● Exercise description: Only the lines from the opening of the material through the one containing "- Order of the" should be reproduced, each exactly as it stands.

● Input data:
━━━━
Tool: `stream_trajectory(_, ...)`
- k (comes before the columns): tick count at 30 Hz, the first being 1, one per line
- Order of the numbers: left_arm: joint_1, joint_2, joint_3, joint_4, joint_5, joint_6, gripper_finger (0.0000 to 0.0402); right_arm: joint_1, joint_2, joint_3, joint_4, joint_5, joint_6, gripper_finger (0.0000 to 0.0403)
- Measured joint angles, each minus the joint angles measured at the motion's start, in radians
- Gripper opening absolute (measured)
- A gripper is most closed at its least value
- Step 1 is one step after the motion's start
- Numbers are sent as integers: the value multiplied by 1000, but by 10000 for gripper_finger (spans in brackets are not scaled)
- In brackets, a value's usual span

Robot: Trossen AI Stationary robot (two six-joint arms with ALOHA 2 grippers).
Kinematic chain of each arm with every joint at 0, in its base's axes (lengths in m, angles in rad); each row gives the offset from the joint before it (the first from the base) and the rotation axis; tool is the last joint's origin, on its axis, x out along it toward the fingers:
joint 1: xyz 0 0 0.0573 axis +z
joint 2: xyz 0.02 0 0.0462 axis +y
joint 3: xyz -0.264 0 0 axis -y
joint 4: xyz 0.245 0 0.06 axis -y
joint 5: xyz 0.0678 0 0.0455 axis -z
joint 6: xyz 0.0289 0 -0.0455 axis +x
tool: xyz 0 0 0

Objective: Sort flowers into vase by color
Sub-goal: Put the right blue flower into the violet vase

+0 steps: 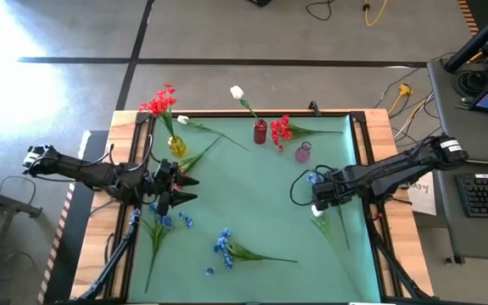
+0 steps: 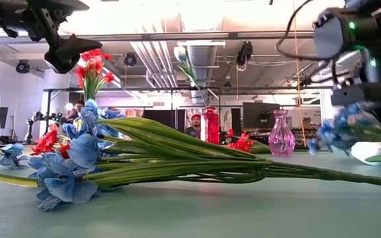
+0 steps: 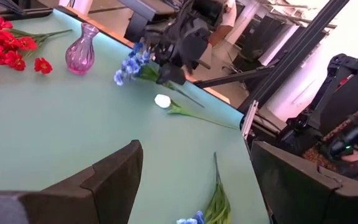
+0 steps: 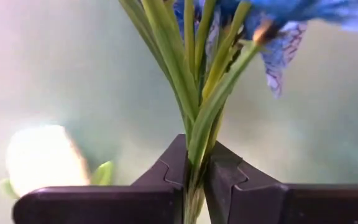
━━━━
● Solved problem:
Tool: `stream_trajectory(_, ...)`
- k (comes before the columns): tick count at 30 Hz, the first being 1, one per line
- Order of the numbers: left_arm: joint_1, joint_2, joint_3, joint_4, joint_5, joint_6, gripper_finger (0.0000 to 0.0402); right_arm: joint_1, joint_2, joint_3, joint_4, joint_5, joint_6, gripper_finger (0.0000 to 0.0403)

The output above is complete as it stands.